Heather Champ is the community manager at Flickr. She spoke about the ways  she’s found effective for shepherding her community.  She talked about some of Flickr’s most public challenges: the YahooID switchover, the masturbating subway pervert, laptop thieves accidentally uploading their photos to Flickr, and solving downtime issues with a colouring competition.  Heather talked frankly about the mistakes they’d made and the lessons they learned, and how they’ve become much better at managing the community as a result.  A great talk.

Michael Lopp of Apple took the entertaining route.  He spoke about nerds, geeks and dorks, showed us a Venn diagram of the three and how they intersected.  He talked about his observations on how geeks think and work: they’re systems thinkers who go deep in interesting ways: they’re obsessed with understanding the rules of things.  He believes that everything’s just a beautiful mess, but that you can fascinate a nerd by pulling bits out of that mess and getting them to make sense of it.  His talk was perhaps lacking in information, but nerds love hearing about themselves, and hearing someone who seems to be explaining the rules about understanding themselves, so he was very well received.

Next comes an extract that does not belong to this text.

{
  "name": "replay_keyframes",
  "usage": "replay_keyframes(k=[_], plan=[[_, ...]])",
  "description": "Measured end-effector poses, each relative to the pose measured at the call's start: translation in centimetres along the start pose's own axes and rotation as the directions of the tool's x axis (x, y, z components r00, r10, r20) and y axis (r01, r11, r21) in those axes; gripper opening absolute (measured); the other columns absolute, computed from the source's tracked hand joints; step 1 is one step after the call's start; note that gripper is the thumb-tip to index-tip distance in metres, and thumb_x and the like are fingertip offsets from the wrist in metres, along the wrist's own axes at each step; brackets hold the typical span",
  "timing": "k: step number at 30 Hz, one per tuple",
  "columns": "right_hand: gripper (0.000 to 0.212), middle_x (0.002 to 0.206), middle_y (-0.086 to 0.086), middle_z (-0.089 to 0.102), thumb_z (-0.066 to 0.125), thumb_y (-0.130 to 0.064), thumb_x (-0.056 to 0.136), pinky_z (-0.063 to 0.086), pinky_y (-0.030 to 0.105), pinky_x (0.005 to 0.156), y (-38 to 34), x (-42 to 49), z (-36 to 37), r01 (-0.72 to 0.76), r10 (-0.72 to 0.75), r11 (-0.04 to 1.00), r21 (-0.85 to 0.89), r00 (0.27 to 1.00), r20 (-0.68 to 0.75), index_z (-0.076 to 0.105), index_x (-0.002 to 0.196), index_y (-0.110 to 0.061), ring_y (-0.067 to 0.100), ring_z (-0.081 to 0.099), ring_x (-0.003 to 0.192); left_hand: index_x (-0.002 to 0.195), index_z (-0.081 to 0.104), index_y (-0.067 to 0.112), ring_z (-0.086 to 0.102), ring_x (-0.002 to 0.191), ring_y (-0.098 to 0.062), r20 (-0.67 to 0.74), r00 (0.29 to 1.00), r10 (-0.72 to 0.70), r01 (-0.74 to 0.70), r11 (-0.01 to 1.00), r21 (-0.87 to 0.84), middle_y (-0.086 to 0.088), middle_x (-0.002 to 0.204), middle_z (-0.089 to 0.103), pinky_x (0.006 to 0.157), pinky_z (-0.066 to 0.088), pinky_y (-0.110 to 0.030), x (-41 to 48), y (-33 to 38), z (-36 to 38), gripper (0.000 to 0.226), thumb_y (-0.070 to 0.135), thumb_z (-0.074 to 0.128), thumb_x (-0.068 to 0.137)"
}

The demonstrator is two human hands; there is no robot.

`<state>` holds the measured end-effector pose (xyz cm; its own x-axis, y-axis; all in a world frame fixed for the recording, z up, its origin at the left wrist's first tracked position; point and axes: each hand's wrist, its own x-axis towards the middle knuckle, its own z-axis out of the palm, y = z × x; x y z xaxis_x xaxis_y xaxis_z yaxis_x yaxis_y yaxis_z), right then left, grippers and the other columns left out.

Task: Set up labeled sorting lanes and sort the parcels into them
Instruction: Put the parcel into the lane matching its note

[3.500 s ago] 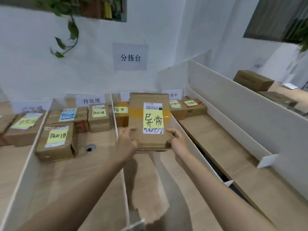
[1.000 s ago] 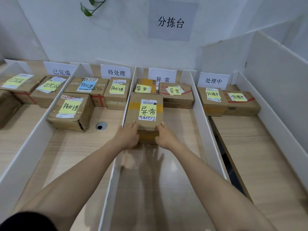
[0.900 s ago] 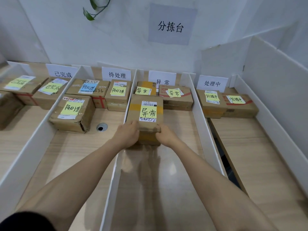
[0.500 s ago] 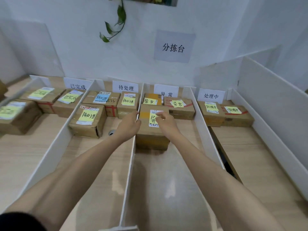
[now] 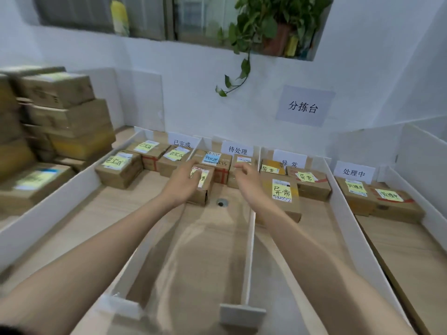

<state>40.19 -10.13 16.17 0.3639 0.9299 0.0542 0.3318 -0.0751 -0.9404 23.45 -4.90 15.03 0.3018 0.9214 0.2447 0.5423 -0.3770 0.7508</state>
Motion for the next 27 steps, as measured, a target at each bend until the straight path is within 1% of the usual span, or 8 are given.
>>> replay_keyframes(k=[5, 8, 11, 13, 17, 19, 24, 27], plan=[[0.031, 0.115, -0.004, 0.056, 0.041, -0.016, 0.098, 0.038, 0.018, 0.064, -3.2, -2.0, 6.0, 0.026, -0.026, 0.999, 0.020, 0.999, 0.043, 0.058, 0.124, -0.017, 0.005, 0.050, 0.084, 0.132, 0.048, 0.006, 0.048, 0.124, -0.025, -0.085, 0.995, -0.053, 0.055, 0.998, 0.023, -0.010, 0.131, 0.054, 0.102, 0.038, -0.034, -3.3, -3.2, -6.9, 0.038, 0.019, 0.043, 0.097], [0.029, 0.114, -0.005, 0.057, 0.042, -0.014, 0.097, 0.039, 0.020, 0.069, -5.2, -3.3, 9.4, 0.058, -0.062, 0.997, 0.040, 0.994, 0.090, 0.060, 0.121, -0.016, 0.010, 0.050, 0.096, 0.116, 0.055, 0.012, 0.055, 0.110, -0.024, -0.155, 0.985, -0.071, 0.077, 0.997, 0.029, -0.003, 0.114, 0.060, 0.089, 0.042, -0.034, -5.1, -4.9, -10.9, 0.024, 0.018, 0.042, 0.096], [0.027, 0.111, -0.005, 0.058, 0.044, -0.015, 0.096, 0.037, 0.024, 0.081, -7.1, -4.3, 12.6, 0.092, -0.101, 0.993, 0.069, 0.986, 0.133, 0.062, 0.117, -0.016, 0.013, 0.049, 0.097, 0.120, 0.054, 0.012, 0.052, 0.101, -0.015, -0.220, 0.972, -0.086, 0.098, 0.994, 0.047, 0.005, 0.110, 0.054, 0.076, 0.032, -0.022, -7.4, -5.8, -14.4, 0.026, 0.013, 0.040, 0.098], [0.024, 0.102, -0.009, 0.056, 0.045, -0.013, 0.095, 0.037, 0.025, 0.082, -8.4, -5.1, 14.4, 0.110, -0.122, 0.990, 0.087, 0.979, 0.161, 0.062, 0.111, -0.019, 0.011, 0.050, 0.098, 0.129, 0.050, 0.013, 0.048, 0.104, -0.012, -0.253, 0.960, -0.120, 0.145, 0.986, 0.084, 0.006, 0.119, 0.052, 0.081, 0.033, -0.022, -8.8, -6.5, -16.7, 0.033, 0.020, 0.039, 0.099], [0.024, 0.105, -0.012, 0.057, 0.045, -0.015, 0.094, 0.044, 0.029, 0.087, -10.2, -6.6, 17.2, 0.162, -0.178, 0.983, 0.083, 0.957, 0.230, 0.063, 0.109, -0.023, 0.013, 0.052, 0.102, 0.135, 0.045, 0.016, 0.047, 0.122, -0.020, -0.324, 0.927, -0.191, 0.235, 0.966, 0.104, -0.005, 0.136, 0.050, 0.100, 0.039, -0.036, -11.2, -7.9, -20.4, 0.039, 0.025, 0.039, 0.098], [0.024, 0.108, -0.009, 0.058, 0.046, -0.018, 0.095, 0.045, 0.031, 0.087, -10.7, -7.1, 18.1, 0.181, -0.197, 0.980, 0.083, 0.943, 0.268, 0.064, 0.111, -0.022, 0.012, 0.052, 0.100, 0.134, 0.046, 0.013, 0.046, 0.122, -0.022, -0.377, 0.903, -0.205, 0.264, 0.958, 0.113, -0.006, 0.136, 0.050, 0.097, 0.037, -0.032, -12.4, -8.0, -21.6, 0.038, 0.024, 0.039, 0.098], [0.024, 0.094, -0.015, 0.053, 0.044, -0.017, 0.097, 0.038, 0.021, 0.067, -11.7, -8.0, 19.5, 0.227, -0.243, 0.970, 0.089, 0.897, 0.369, 0.062, 0.113, -0.020, 0.007, 0.049, 0.090, 0.133, 0.047, 0.010, 0.048, 0.121, -0.023, -0.477, 0.841, -0.254, 0.339, 0.936, 0.099, -0.010, 0.135, 0.050, 0.099, 0.038, -0.033, -15.7, -8.3, -23.4, 0.037, 0.022, 0.040, 0.098], [0.024, 0.106, -0.007, 0.059, 0.045, -0.017, 0.097, 0.037, 0.023, 0.077, -12.0, -8.6, 20.7, 0.234, -0.263, 0.965, 0.120, 0.871, 0.416, 0.065, 0.111, -0.018, 0.010, 0.052, 0.099, 0.133, 0.046, 0.010, 0.048, 0.122, -0.023, -0.509, 0.816, -0.273, 0.379, 0.918, 0.116, -0.011, 0.135, 0.050, 0.099, 0.037, -0.032, -18.0, -8.3, -24.4, 0.037, 0.020, 0.041, 0.098]])
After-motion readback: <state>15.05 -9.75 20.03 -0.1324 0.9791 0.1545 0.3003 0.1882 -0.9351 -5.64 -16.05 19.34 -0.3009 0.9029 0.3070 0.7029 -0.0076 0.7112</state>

I really didn’t know what to expect with Ze Frank, but I was impressed.  He talked us through some of the projects he’d been involved in over the years, and some of the strange and wonderful moments that have happened as part of his many projects: Atheist Game, Flowers, 52to48, Facebook me=u, Earth Sandwich, and Remixes for Ray.  He was funny, and he was smart, really smart.  He understands the internet in such a fundamental way, and more than that, he knows how to participate in it in ways that really inspire others and go out of their way to do some really silly things.  I’m a total fan.

Tomorrow’s speakers have a tough job ahead of them to live up to the standard set today.  There wasn’t a single session where I wasn’t completely fascinated.  I just wish I could have seen the other break-out sessions. Full credit to the Webstock team!

One Response to “Webstock ’09: Day 1”

  1. Barry Says:

    That was perfect Matt. Wish I was there, keep up the commentary.
    p.s. Che and I are well aware of that mapping article on ala already – some great stuff there.